Have a page_deleted field that can be set to archived. Then the question is what should happen when a page with the same name is created

Presenting the "title" table, as a foreign key of page (which will also solve numerous issues with *links tables). Title is the equivalent of the normalization of comment. Although needs more thought.

Title is the equivalent of the normalization of comment

That's certainly possible, but I don't see the point. The archive table is the only one that repeats the same title over and over. If we get rid of that, a title can only exists one per namespace in the page table. If we have a page_archive table, it can also exist another time per deletion of a page. If we go for page_deleted, the title can only exist once per namespace, and would typically only exist twice (for the page and corresponding talk page).

The archive table is the only one that repeats the same title over and over.

Please, please have a look at the pagelinks, templatelinks and categorylinks tables (we could reduce their size 10x)

If we get rid of that, a title can only exists one per namespace in the page table.

Why? We can have the same comment for several revisions (millions of times). We can have the same title for several pages. Title is a combination of namespace + text. You just have page (page_id, namespace, title, deleted) VALUES (1, 0, 36, 1), (2, 0, 36, 0), (3, 1, 37, 0) while title being (title_id, namespace, title) VALUES (36, 0, 'The adventures of Tom Sawyer' -- this would be the url /wiki/The_adventures_of_Tom_Sawyer),(37, 1, 'The adventures of Tom Sawyer' -- this would be the url /wiki/Talk:The_adventures_of_Tom_Sawyer). The details are not that important. Instead of "deleted" you could have a "page_version", a monotonically increasing value of pages, so you don't need to update the ones that are deleted, only get the latest one. Those are only options, we need to see the performance impact and which operations we want to favor over others.
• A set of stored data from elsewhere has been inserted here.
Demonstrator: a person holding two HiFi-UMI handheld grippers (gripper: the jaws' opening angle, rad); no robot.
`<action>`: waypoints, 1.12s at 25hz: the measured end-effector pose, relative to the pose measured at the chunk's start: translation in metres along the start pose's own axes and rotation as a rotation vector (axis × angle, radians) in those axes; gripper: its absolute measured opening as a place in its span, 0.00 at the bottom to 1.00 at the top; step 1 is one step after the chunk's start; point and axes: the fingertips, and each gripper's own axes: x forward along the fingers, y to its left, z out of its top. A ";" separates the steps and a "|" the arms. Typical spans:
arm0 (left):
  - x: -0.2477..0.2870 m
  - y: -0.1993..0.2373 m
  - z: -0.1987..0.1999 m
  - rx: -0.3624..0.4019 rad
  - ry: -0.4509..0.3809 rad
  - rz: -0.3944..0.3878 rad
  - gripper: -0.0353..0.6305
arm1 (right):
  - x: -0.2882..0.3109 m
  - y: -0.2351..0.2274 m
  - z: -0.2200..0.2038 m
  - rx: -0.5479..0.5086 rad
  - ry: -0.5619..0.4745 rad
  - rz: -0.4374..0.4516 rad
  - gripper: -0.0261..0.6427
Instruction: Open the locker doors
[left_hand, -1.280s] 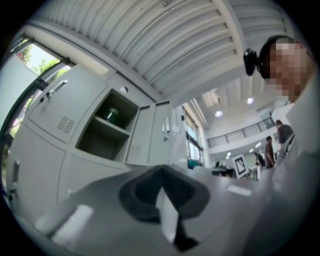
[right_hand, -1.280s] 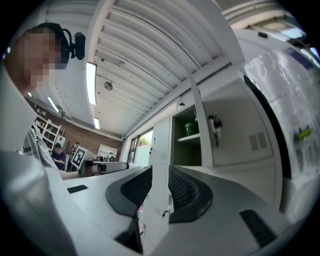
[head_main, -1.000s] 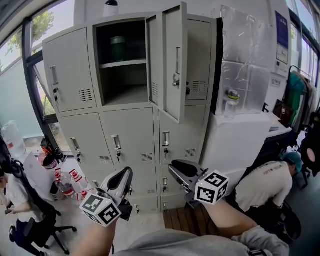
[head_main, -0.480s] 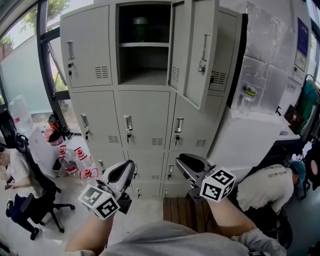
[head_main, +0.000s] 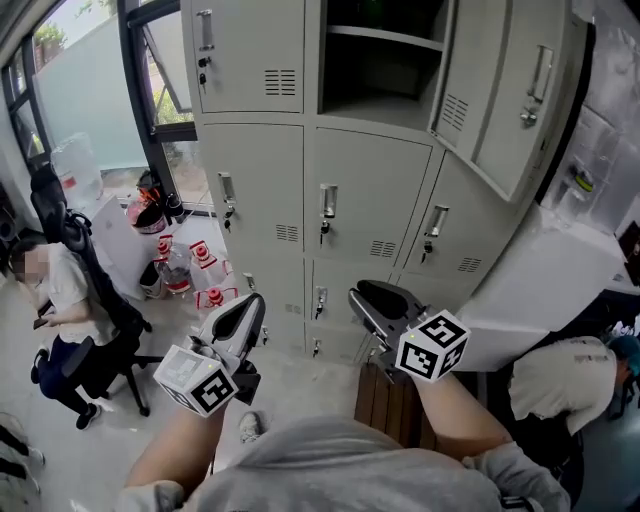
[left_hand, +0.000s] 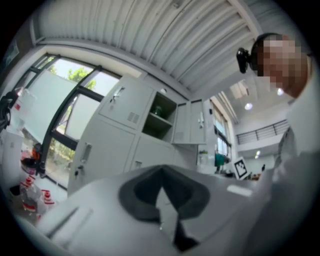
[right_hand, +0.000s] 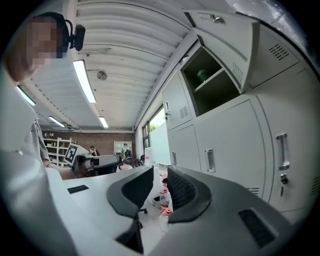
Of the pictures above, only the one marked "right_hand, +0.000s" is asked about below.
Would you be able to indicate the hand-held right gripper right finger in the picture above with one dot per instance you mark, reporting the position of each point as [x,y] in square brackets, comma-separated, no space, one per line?
[190,197]

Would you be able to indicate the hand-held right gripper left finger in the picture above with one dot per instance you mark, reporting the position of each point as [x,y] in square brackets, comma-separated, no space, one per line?
[125,195]

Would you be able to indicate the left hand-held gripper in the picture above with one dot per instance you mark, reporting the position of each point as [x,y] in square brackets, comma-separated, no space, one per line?
[71,153]

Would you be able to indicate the grey metal locker cabinet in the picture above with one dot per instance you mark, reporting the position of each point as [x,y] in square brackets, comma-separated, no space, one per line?
[230,140]

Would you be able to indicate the person's left forearm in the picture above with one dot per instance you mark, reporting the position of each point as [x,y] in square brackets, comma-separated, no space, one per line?
[52,167]

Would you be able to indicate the clear jug with red cap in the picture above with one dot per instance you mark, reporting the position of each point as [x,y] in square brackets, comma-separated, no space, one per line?
[165,220]
[165,197]

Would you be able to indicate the long ceiling tube light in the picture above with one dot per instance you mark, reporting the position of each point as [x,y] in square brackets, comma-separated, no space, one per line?
[103,122]
[84,80]
[26,96]
[56,121]

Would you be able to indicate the large clear water jug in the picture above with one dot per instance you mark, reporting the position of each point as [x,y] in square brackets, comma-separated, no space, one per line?
[150,155]

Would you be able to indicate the black-framed window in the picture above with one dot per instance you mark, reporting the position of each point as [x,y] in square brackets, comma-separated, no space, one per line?
[160,142]

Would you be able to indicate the white shelving unit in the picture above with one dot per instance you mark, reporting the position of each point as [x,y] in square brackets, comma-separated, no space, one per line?
[56,150]

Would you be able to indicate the round ceiling smoke detector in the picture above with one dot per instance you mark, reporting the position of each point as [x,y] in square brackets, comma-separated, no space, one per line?
[102,75]

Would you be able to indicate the person's grey shirt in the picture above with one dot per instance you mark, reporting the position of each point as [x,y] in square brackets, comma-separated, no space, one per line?
[15,120]

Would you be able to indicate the dark green jar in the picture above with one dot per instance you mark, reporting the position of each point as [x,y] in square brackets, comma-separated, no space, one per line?
[202,75]

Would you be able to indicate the person's head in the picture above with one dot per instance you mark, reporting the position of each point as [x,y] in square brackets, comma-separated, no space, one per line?
[37,45]

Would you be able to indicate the small white round wall device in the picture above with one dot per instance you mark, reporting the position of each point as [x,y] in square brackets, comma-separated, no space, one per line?
[185,59]

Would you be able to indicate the black head-worn camera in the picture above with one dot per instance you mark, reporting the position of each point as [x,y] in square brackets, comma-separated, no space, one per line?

Basically, the idea is that title and page are 2 entities that happen to be related, but one is a set of coherent text with revisions and history, and the other is an alias, which is shared by several pages as they are renamed, deleted and recreated.

The archive table is the only one that repeats the same title over and over.

Please, please have a look at the pagelinks, templatelinks and categorylinks tables (we could reduce their size 10x)

Yes, for that having normalized titles would make a lot of sense. And I'm all for doing that, but it doesn't seem to be relevant here. Except perhaps in that we could add page_title_id at the same time as adding page_deleted, if we go for that option.

If we get rid of that, a title can only exists one per namespace in the page table.

Why? We can have the same comment for several revisions (millions of times). We can have the same title for several pages. Title is a combination of namespace + text. You just have page (page_id, namespace, title, deleted) VALUES (1, 0, 36, 1), (2, 0, 36, 0), (3, 1, 37, 0) while title being (title_id, namespace, title) VALUES (36, 0, 'The adventures of Tom Sawyer' -- this would be the url /wiki/The_adventures_of_Tom_Sawyer),(37, 1, 'The adventures of Tom Sawyer' -- this would be the url /wiki/Talk:The_adventures_of_Tom_Sawyer).

Yes, the same title-text can occur once per namespace, as I said. The same title (namespace+text) can occur only once in the page table, it's a unique key.

The details are not that important. Instead of "deleted" you could have a "page_version", a monotonically increasing value of pages, so you don't need to update the ones that are deleted, only get the latest one. Those are only options, we need to see the performance impact and which operations we want to favor over others.

With page_version we'd always have to find the "newest" entry for a title in the page table, which is nasty in joins. And the page table would become much larger. And listing pages would become much more expensive. I don't think that's a good idea.

We are updating the page row for every edit anyway, to write the new value of page_latest. Updating page_deleted at the same time seems unproblematic.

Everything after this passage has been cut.